SamSam [005]
Posted on Tuesday, Jan 14, 2025
Show Notes
SamSam may not be the most well known ransomware group, but they triggered a pivotal change when then began operations at the end of 2015. Over the course of nearly 3 years they demonstrated the profitability of extorting businesses instead of consumers and paved the path from $1000 ransom demands to the astronimical sums we see today. Allegedly operating from Iran they demonstrated sanctions evasion, the use of LOLbins and tested the waters for what amounts could be extorted from Western businesses. This podcast explores their operations and explains how they changed the ransomware landscape.

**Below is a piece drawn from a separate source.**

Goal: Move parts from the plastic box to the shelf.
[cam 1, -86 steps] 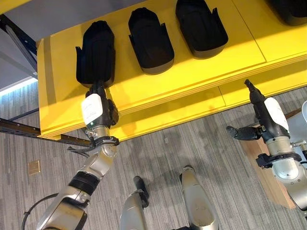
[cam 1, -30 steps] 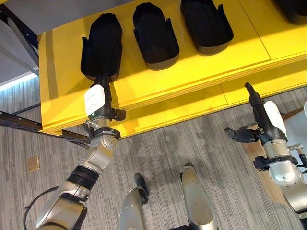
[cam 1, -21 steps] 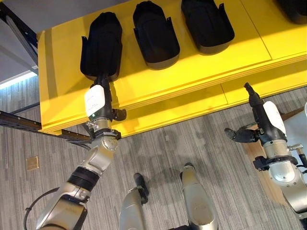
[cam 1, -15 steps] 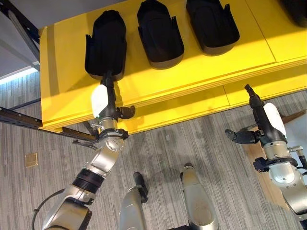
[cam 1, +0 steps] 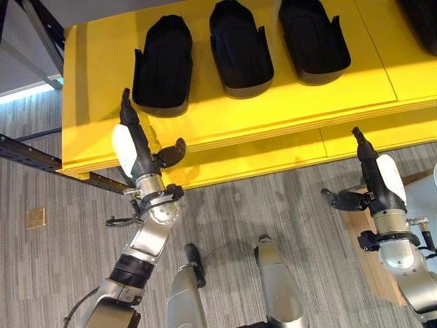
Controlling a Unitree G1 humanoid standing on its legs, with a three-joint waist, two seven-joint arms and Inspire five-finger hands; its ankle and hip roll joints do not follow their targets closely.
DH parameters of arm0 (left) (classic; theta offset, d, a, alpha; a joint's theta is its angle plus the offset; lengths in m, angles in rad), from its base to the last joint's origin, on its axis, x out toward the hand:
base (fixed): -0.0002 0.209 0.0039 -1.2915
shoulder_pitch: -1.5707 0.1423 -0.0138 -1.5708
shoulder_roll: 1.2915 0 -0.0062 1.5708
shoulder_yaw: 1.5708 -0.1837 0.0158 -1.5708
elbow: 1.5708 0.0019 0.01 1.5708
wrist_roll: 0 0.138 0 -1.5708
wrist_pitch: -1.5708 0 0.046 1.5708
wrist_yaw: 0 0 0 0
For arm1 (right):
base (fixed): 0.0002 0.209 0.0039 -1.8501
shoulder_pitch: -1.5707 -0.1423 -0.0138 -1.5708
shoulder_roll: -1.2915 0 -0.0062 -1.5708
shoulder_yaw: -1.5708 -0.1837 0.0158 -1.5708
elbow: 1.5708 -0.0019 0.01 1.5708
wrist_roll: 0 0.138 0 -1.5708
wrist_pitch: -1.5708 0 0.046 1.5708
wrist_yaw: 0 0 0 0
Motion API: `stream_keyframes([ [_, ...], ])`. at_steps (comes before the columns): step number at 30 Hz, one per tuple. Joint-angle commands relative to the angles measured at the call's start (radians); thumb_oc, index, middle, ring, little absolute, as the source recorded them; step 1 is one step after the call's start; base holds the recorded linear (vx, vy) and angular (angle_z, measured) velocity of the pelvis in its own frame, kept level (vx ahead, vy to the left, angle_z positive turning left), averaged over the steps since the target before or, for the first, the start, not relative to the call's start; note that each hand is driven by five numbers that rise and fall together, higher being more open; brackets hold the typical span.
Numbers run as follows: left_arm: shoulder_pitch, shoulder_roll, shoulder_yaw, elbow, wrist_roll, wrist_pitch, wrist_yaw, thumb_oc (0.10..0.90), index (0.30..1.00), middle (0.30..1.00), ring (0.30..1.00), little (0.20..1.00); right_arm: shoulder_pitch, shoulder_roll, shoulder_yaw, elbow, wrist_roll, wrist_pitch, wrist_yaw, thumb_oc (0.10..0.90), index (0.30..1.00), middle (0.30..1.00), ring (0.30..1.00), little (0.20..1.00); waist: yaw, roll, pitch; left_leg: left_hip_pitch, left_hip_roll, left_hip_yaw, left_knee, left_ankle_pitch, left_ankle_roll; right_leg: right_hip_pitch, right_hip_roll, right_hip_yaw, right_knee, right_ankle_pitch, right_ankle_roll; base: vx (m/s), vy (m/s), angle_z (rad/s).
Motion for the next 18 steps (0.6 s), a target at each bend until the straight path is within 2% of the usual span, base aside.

US Department of Justice indictment, wanted poster and victim list
Sophos report: SamSam: The Almost Six Million Dollar Ransomware
Hosts
Chester Wisniewski (He/Him)
Chester Wisniewski is an old hat to information security having practiced the art professionally for more than 25 years. Starting out with a 300 baud modem in the 80s he became obsessed with exploring the world’s phone networks (phreaking?) which inevitably led to bulletin boards and early internet access in the mid-80s. The trust inherent in the system seemed absurd and this inspired Chester to pursue how we might build systems less prone to abuse. The rest is history.
Ben Verschaeren (He/Him)
Ben has been in Information Technology for two decades starting at the age of 14. Recently described by a senor executive as an “Adult Dennis the Menace”, Ben’s always up for a bit of cyber mayhem. Having worked across, Managed Services Providers, two of Australia’s largest Enterprises and an almost decade at a Security Vendor. Ben’s experience spans Wintel System Administration, Network Administration, Penetration Testing, and Software Development.